TASK GOAL
Comb the records below for the string "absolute" and copy each line where it turns up.

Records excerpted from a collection
▬▬▬▬▬▬▬▬▬▬
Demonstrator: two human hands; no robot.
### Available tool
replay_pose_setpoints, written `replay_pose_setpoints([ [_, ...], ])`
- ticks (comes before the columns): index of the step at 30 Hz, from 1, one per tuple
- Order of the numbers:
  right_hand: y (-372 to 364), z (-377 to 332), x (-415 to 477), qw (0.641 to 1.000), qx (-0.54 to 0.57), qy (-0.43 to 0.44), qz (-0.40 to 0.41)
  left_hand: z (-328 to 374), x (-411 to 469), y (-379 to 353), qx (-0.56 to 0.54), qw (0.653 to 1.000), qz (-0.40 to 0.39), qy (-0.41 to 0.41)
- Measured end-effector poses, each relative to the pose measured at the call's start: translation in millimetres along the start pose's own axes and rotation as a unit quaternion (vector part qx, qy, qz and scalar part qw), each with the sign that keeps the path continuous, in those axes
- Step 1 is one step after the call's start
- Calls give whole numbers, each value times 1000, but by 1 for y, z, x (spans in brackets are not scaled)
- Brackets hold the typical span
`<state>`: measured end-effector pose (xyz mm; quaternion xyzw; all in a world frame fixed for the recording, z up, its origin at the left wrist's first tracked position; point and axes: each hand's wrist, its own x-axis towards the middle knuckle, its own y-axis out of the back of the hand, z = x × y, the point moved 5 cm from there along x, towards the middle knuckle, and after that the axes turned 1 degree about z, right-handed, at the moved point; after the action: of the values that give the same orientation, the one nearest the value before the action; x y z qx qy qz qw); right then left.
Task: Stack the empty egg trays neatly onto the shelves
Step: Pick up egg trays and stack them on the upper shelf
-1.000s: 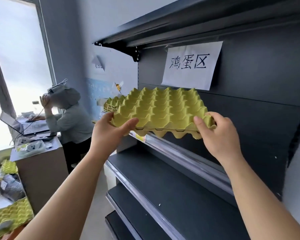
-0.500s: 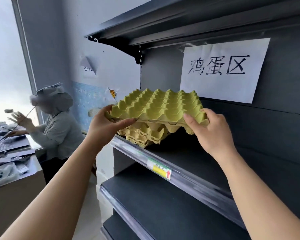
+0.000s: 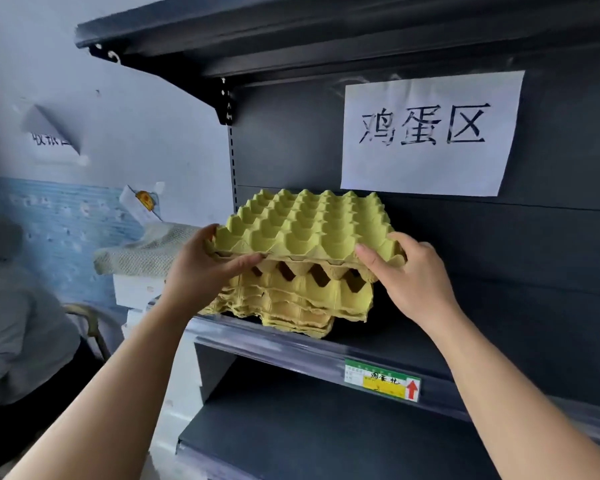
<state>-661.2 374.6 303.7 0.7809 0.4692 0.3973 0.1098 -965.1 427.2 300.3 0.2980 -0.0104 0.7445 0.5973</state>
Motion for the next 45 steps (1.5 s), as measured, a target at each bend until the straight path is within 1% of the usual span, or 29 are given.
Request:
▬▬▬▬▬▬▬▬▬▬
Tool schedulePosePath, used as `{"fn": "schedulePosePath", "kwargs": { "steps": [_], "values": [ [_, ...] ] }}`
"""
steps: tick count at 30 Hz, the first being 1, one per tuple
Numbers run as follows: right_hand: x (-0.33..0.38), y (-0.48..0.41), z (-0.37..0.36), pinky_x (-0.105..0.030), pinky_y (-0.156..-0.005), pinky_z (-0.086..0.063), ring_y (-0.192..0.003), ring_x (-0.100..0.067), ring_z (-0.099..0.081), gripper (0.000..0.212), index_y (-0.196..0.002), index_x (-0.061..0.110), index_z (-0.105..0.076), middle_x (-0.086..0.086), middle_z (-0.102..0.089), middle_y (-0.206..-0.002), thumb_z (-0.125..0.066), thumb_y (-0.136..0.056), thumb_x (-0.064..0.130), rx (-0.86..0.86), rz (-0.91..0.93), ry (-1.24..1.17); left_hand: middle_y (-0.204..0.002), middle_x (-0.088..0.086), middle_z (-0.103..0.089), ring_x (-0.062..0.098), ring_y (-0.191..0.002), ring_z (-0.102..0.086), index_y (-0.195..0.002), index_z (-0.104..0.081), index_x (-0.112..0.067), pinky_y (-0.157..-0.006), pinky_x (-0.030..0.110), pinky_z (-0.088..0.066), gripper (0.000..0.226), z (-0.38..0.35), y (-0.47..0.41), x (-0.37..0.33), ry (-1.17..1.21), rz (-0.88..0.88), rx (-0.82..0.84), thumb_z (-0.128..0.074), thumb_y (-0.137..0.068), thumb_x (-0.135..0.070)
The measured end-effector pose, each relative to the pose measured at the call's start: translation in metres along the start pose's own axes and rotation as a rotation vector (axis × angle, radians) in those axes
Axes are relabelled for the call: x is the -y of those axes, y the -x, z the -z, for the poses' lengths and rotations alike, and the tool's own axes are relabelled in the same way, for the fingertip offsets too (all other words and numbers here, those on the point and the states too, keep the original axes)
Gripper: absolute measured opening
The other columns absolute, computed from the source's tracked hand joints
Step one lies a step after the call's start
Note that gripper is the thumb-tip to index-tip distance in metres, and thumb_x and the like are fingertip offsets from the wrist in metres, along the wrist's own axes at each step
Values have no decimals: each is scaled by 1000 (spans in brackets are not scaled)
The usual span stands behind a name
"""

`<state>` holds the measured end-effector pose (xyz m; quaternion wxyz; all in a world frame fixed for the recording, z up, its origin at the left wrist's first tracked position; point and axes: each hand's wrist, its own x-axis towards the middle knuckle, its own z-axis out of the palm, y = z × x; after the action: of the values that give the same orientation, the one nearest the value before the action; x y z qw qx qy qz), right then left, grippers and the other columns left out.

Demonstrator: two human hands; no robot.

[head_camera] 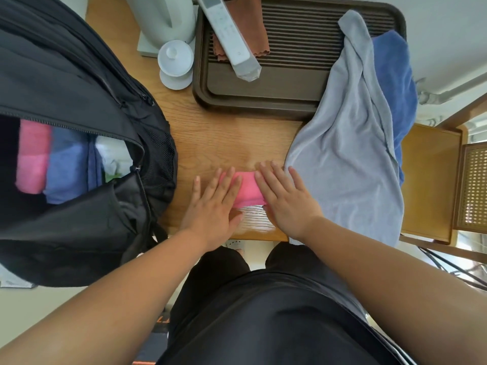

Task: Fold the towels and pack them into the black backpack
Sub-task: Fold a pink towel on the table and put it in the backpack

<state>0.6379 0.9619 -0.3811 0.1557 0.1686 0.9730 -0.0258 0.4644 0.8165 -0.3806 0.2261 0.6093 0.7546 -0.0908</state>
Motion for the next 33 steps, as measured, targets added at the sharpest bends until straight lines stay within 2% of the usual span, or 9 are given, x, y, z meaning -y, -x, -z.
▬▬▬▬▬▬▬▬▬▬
RESULT OF THE TASK
Gripper: absolute measured opening
The other columns absolute, computed from the source's tracked hand joints

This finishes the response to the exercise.